At the moment we ingest data on an hourly basis. We run multiple batch ingestion jobs throughout the day. Besides those hourly jobs, we also reconstruct the last 30 days of data on a daily basis, ingesting it via a Hadoop batch job. We need this large batch job because new signals may depend on events that happened way back in the past.

We ingest log-level data from the exchange and the DSP, as well as our ad serving pixel. And we are able to track and create a unified ID for each impression and match it across the supply chain.

There are breakages in the supply chain, where the DSP doesn’t match the exchange data, or maybe the exchange data doesn’t match what’s in the pixel. We consider those non-matches. We identify supply paths that create poor matches. One publisher might have a great match in one supply path, and a less efficient one with the other. User devices generate the data which is fed to Kafka and from there the data is forwarded to Imply Druid. We retain all of our historical data in the Druid Clusters. This allows us and our users to slice and dice the data in a variety of ways to look for signals and insights on the data.

Our platform is built on Blockchain which allows transparency in confirmation of the validity of ad impression. We do that by a transparent smart contract that sits on top of our blockchain. We write data onto the blockchain so it is immutable and can’t be manipulated.

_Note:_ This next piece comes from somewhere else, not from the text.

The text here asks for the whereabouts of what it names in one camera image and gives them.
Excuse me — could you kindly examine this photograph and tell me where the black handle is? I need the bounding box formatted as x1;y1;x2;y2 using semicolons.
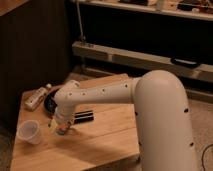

Benefits to Lucidity from Imply Druid

Lucidity deployed Imply Druid to production in 2019. Our core product offering is powered by Imply Druid.

Druid was a known solution for the tech leadership at Lucidity, and we were familiar with its advantages and have always had a deep trust relationship with Imply. We tried to run Open Source Druid via our own setup in the past, but the maintenance overhead was significantly high.

By migrating from Open Source Druid to Imply Druid, we have been able to save about 20% of engineering hours. Imply helps our team, which is quite lean, to focus on what really matters, while also adding reliability for such important components from our architecture.

Any data we offer via a self-service model to our clients comes from Imply. This includes the data used by our dashboards and the data used by our self-service reports.

All of our clients turn to be Imply users, as Druid backs our main product. Therefore, Druid and Imply are quite essential to the value we offer to our clients.